In truth, I allowed my $100-per-year subscription to the Apple development club to lapse this past summer, meaning that neither iPad-Sixis nor any of my other apps have appeared in the App Store for months. I have no plans to bring any of them back. I made passing mention of my turning away from iOS development in this blog before, and that position holds true today.

In the early years of this decade I felt very interested in iOS development. My iPhone plays as large a role in my life as any other body part, then as now, and my head swam with possibilities. I would end up making a handful of apps, and I used to have a website that boasted about them. I don’t any longer, since not only have I moved on from these projects for the usual reasons, but the platform itself has moved on from them too. I would have to put significant, regular attention into making sure those apps continue to work every time iOS changed, a cost at least as high as the $100 annual fee. This year I concluded it no longer worth it to me, and as such the apps — in compiled, ready-to-use form, at least — have vanished forever, their App Store entries pruned away the moment I declined to re-up my dues.

Beyond regularly updating iOS itself in unforeseeable ways, Apple’s control over every element of iOS development soured me after my first year within the program. It’s much less the narrowness involved — I actually quite enjoyed using XCode, for all its being the only IDE option available — than the company’s tendency to dictate sweeping, capricious changes with each annual update. I learned the ropes of iOS app-building (and initially published Sixis) in 2012, but by 2013 I already felt frustrated at changes I had to make to all my published work so that it would continue to function in the radically changed visual environment of that year’s iOS version 7. In the three years since then, Apple has gone so far as to completely change the programming language it primarily supports, from Objective-C to Swift.

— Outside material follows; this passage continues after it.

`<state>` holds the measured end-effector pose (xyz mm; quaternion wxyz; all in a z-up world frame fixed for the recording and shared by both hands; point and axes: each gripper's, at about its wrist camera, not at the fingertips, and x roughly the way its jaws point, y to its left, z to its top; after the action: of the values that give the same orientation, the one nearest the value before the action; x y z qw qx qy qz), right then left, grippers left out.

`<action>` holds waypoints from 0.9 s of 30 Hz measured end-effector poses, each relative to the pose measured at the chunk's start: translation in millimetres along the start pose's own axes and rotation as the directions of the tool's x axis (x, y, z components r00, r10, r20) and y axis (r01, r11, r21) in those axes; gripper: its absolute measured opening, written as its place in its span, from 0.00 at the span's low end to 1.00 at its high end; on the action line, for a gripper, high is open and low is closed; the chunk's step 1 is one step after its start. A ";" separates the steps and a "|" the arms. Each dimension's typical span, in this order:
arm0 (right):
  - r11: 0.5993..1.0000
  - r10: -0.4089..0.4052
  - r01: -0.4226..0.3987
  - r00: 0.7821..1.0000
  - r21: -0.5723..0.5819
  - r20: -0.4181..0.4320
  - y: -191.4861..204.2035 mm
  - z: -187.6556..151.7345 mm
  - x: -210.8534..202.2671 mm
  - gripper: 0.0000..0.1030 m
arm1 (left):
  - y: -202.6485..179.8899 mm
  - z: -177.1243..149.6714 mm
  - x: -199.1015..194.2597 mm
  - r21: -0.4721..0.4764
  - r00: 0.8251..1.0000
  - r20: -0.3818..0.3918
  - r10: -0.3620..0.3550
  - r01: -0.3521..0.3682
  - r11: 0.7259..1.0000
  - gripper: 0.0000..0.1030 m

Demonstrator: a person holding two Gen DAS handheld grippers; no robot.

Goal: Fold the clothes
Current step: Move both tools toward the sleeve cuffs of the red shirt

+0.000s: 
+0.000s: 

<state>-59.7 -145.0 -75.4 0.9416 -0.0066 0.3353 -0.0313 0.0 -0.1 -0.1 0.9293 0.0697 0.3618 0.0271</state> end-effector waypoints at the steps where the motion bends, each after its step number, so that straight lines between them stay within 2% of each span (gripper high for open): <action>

I do hear nice things about Swift, but I had already moved on by then, and I have no plans to return. I will never develop natively for iOS again, unless I have an immediate and inarguable financial reason for it. Maybe BumpySkies will start begging for a native app, but until then, I will keep that project — like everything else I work on — web-only. I will continue to take my programming tools old, boring, and stable as hell. New frameworks and techniques built upon ancient, open, standard technology might appear, and I shall feel free to adopt them from time to time, but only after they’ve proven themselves by building wide, self-sustaining user communities through merit. Not through corporate fiat.